▶ Problem to solve
Below are some records. Pull every line that contains the word "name".

▶ Source records
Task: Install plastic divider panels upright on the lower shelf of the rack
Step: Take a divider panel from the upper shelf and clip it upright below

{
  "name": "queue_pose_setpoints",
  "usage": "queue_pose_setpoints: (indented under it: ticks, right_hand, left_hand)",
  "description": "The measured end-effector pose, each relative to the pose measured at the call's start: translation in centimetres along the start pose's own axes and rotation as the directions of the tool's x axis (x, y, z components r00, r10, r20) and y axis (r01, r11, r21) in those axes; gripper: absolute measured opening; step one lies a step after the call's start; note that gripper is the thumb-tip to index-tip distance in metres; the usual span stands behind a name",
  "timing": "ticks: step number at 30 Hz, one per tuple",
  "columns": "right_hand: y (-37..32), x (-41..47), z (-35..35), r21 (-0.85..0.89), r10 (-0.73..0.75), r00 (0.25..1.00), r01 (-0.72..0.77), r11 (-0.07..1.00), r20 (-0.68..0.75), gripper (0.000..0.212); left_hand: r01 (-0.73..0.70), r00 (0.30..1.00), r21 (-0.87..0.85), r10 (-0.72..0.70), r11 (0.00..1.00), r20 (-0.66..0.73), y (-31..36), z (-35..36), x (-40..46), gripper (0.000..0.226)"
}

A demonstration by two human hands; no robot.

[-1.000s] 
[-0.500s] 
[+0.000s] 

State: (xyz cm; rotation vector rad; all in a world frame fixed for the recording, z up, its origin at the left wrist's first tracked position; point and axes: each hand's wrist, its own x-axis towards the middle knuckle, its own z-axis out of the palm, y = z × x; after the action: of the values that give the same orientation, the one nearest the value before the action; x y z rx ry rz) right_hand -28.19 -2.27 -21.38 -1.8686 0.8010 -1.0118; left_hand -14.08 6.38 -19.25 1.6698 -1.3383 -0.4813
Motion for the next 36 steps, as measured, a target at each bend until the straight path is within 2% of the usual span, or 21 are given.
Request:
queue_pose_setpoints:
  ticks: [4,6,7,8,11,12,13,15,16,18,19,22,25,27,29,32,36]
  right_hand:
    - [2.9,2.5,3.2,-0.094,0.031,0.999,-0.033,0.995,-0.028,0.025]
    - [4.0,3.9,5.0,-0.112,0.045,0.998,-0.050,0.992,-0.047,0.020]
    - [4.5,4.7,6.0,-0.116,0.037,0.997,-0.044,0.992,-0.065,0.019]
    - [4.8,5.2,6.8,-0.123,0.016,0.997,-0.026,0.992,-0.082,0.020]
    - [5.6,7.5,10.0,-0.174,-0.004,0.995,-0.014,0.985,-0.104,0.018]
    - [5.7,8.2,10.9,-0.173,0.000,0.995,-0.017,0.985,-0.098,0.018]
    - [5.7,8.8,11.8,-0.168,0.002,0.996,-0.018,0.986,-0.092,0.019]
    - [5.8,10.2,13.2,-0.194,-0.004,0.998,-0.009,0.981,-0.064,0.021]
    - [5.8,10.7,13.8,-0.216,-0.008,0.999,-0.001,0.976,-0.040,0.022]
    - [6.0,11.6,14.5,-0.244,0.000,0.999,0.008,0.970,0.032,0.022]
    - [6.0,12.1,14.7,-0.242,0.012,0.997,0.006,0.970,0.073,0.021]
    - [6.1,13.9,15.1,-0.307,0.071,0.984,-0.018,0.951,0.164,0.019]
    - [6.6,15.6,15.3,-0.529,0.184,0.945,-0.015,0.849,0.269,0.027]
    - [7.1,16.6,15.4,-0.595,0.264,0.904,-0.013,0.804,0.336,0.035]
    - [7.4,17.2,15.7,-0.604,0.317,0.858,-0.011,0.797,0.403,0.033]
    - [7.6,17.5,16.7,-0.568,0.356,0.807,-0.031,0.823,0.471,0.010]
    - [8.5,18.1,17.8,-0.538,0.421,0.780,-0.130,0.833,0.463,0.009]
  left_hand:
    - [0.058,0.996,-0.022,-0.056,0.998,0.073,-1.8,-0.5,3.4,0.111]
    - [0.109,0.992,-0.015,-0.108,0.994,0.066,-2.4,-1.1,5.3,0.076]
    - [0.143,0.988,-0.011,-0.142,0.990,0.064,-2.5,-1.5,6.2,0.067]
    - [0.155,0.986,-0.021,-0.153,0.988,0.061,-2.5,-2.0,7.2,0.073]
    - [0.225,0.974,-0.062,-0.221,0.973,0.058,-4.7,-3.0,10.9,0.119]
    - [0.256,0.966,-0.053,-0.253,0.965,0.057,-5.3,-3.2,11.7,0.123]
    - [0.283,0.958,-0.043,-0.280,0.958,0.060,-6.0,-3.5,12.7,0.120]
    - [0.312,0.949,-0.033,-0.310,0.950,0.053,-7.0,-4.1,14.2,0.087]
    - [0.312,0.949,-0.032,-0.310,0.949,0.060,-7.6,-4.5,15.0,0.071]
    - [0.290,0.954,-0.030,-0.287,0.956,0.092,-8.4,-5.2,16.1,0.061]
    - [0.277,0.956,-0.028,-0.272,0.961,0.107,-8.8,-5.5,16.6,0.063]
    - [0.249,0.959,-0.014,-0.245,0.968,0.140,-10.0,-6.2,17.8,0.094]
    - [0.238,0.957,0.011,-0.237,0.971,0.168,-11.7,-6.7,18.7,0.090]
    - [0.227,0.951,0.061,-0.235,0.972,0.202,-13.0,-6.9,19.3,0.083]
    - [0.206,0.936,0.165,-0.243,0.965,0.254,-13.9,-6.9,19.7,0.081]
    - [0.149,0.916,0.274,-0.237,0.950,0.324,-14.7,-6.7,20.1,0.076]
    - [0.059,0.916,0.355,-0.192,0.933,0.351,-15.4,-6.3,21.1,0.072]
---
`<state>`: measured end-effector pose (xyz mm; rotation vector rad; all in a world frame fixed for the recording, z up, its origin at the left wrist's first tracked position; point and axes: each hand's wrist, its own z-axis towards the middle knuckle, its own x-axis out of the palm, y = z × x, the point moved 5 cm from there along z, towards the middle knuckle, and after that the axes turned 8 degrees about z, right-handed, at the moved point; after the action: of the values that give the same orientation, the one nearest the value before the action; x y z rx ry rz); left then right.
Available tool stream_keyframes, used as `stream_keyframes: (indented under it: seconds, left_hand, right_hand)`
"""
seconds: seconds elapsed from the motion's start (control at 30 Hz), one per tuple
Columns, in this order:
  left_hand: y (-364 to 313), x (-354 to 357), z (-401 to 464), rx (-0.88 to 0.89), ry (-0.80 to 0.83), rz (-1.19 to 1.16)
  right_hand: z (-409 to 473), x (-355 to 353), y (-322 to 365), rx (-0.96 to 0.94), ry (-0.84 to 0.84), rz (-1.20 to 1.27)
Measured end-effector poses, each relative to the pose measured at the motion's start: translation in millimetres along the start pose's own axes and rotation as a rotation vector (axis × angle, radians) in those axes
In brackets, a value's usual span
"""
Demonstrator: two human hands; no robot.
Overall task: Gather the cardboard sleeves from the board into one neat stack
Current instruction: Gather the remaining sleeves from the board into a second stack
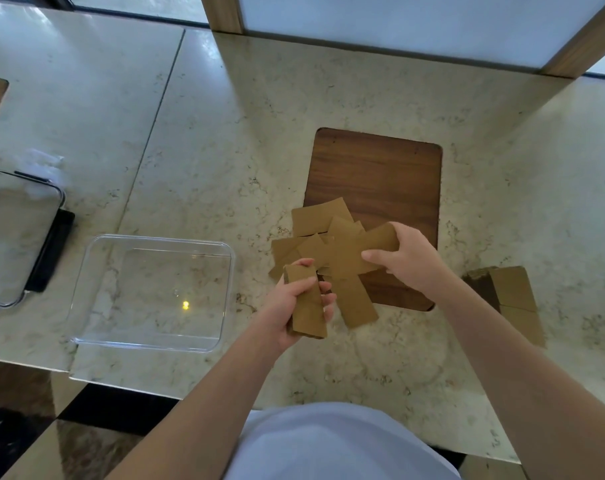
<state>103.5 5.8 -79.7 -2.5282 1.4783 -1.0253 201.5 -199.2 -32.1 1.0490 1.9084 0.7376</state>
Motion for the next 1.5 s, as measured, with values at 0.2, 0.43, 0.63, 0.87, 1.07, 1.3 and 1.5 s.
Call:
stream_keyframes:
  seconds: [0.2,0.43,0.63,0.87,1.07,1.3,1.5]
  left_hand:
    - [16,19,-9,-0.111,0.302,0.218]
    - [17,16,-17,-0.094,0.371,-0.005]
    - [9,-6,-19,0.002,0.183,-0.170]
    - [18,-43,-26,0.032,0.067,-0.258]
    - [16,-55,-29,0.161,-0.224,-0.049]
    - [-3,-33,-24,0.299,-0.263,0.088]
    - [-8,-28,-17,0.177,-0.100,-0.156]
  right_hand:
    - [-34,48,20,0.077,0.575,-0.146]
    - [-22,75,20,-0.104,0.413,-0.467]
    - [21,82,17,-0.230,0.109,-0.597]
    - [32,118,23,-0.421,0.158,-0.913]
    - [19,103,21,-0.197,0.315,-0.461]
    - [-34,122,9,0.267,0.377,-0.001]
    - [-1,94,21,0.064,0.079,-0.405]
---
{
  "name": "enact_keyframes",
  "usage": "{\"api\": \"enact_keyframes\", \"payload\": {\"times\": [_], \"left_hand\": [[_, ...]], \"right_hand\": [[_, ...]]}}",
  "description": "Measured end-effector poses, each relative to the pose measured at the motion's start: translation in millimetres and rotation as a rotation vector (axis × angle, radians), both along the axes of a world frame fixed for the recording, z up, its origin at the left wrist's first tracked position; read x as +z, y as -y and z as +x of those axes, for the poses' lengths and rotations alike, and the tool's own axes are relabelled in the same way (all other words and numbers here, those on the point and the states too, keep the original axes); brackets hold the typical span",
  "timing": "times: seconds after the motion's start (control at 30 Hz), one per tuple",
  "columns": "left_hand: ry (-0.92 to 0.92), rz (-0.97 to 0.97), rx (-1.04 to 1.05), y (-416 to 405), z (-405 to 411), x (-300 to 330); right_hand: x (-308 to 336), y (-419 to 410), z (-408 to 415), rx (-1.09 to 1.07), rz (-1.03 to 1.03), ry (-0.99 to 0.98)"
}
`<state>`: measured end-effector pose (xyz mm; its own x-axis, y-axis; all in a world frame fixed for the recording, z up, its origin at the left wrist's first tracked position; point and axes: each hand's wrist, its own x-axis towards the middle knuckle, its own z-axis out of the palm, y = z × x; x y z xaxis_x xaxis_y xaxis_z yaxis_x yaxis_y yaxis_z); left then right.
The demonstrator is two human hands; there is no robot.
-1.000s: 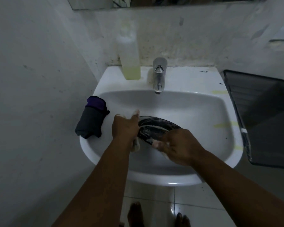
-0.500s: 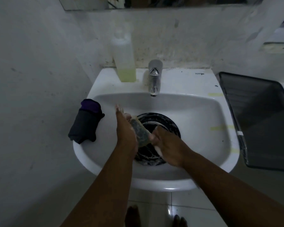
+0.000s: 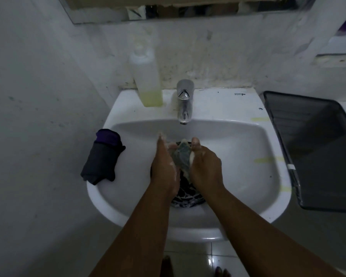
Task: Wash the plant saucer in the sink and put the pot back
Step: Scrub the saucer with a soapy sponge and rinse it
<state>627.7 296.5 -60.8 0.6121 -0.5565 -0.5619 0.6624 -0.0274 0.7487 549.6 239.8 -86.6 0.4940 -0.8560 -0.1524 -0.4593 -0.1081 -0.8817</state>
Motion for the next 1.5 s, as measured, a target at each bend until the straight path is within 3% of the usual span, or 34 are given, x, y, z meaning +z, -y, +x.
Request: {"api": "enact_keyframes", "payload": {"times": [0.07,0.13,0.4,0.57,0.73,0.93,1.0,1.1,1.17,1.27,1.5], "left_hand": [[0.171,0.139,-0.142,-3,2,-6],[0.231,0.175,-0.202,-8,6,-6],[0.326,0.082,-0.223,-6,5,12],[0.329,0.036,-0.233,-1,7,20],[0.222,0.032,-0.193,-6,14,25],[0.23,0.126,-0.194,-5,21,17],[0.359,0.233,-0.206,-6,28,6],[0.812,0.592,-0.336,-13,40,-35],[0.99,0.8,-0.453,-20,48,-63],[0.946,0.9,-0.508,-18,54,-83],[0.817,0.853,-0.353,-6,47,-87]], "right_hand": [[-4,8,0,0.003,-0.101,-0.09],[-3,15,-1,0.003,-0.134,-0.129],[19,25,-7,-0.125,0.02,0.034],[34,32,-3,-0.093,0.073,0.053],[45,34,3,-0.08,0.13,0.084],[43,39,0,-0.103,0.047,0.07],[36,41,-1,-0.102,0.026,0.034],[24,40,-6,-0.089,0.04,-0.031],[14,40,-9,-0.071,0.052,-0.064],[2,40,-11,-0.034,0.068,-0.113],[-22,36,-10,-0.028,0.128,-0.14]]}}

▶ Expected answer
  "name": "queue_pose_setpoints",
  "description": "The measured end-effector pose, each relative to the pose measured at the call's start: translation in centimetres along the start pose's own axes and rotation as the directions of the tool's x axis (x, y, z components r00, r10, r20) and y axis (r01, r11, r21) in those axes; gripper: absolute measured opening; step one lies a step after the call's start; note that gripper is the thumb-tip to index-tip distance in metres; the usual span stands behind a name",
  "name": "enact_keyframes",

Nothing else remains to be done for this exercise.